This demo was prepared for an audience using OpenShift 3.11. In this demo, we will show quotas and limits applied to projects and we will spin up some sample applications to provide workloads. To set up our application, we will import the rhel7 image into the openshift namespace.
If necessary, set up your registry authentication first, to allow pulling images from registry.redhat.io.
oc project openshift
oc create secret generic my-pull-secret --from-file=.dockerconfigjson=/root/.docker/config.json --type=kubernetes.io/dockerconfigjson
oc import-image rhel7 --from=registry.redhat.io/rhel7/rhel --confirm
Create a new project, set up upstream pull secret:
oc new-project httpd
oc create secret generic my-pull-secret --from-file=.dockerconfigjson=/root/.docker/config.json --type=kubernetes.io/dockerconfigjson
oc secrets link builder my-pull-secret
Apply our limit ranges to the project. For some more reading, refer to the docs on limit ranges.
oc create -f resources.limitrange.yaml
Apply our quotas to the project. For some more reading, refer to the docs on quotas.
oc create -f resources.resourcequota.yaml
Let's inspect our build config to show it does not have resource limits defined.
less sample-httpd.bc.yaml
Create an image stream and build config. Note that the build pod inherits the default limit ranges applied to the project. Once the build pod completes, it no longer consumes quota.
oc create -f sample-httpd.is.yaml ### or 'oc create is sample-httpd'
oc create -f sample-httpd.bc.yaml
Let's inspect our deployment config to show the app pods have resource limits defined. Create a deployment config which spins up two pod replicas.
less sample-httpd.dc.yaml
oc create -f sample-httpd.dc.yaml
Hey, we ran out of quota, and can't get the second replica started! What went wrong?
# oc get pods
NAME READY STATUS RESTARTS AGE
sample-httpd-1-build 0/1 Completed 0 6m
sample-httpd-1-deploy 1/1 Running 0 4m
sample-httpd-1-gs96v 1/1 Running 0 4m
The deploy pod sample-httpd-1-deploy
also inherits the default limit ranges applied to the project. Once it completes, it no longer consumes quota.
For some more reading, refer to the docs on multi-project quotas.

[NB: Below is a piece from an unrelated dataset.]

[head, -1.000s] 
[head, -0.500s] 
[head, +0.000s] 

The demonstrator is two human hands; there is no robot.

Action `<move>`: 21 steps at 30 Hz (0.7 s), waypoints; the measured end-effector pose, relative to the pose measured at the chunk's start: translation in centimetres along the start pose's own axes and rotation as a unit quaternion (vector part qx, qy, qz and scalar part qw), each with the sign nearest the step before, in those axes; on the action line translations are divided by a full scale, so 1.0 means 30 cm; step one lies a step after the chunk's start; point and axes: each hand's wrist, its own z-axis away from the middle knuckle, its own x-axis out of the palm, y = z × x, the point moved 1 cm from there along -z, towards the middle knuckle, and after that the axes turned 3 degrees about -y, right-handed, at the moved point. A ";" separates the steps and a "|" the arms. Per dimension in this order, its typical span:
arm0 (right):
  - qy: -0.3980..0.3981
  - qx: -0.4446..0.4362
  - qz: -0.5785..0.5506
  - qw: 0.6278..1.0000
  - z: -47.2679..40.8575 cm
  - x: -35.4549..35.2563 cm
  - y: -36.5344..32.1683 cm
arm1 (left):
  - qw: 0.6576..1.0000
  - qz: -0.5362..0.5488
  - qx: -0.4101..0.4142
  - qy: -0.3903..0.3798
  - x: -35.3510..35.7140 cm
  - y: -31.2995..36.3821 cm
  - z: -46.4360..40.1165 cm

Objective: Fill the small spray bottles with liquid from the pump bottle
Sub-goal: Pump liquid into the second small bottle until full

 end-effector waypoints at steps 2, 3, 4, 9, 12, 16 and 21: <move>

Let's clean up our previous quota first
oc project httpd
oc delete resourcequota resources
Create a service account to own the multi-project quota
oc create sa clusterquota
Create a ClusterResourceQuota with an annotation of openshift.io/requester: system:serviceaccount:httpd:clusterquota
oc create -f resources.clusterresourcequota.yaml
Annotate the projects to be governed by multi-project quota
oc patch namespace httpd -p '{"metadata":{"annotations":{"openshift.io/requester":"system:serviceaccount:httpd:clusterquota"}}}'
Let's create another project under this same quota
oc new-project cronjob
oc create secret generic my-pull-secret --from-file=.dockerconfigjson=/root/.docker/config.json --type=kubernetes.io/dockerconfigjson
oc create -f resources.limitrange.yaml
oc patch namespace cronjob -p '{"metadata":{"annotations":{"openshift.io/requester":"system:serviceaccount:httpd:clusterquota"}}}'
oc create -f pi.cronjob.yaml
Note that the cluster quotas are shared between the two projects, allowing our developers the visibility to right-size their pods and services between the two projects.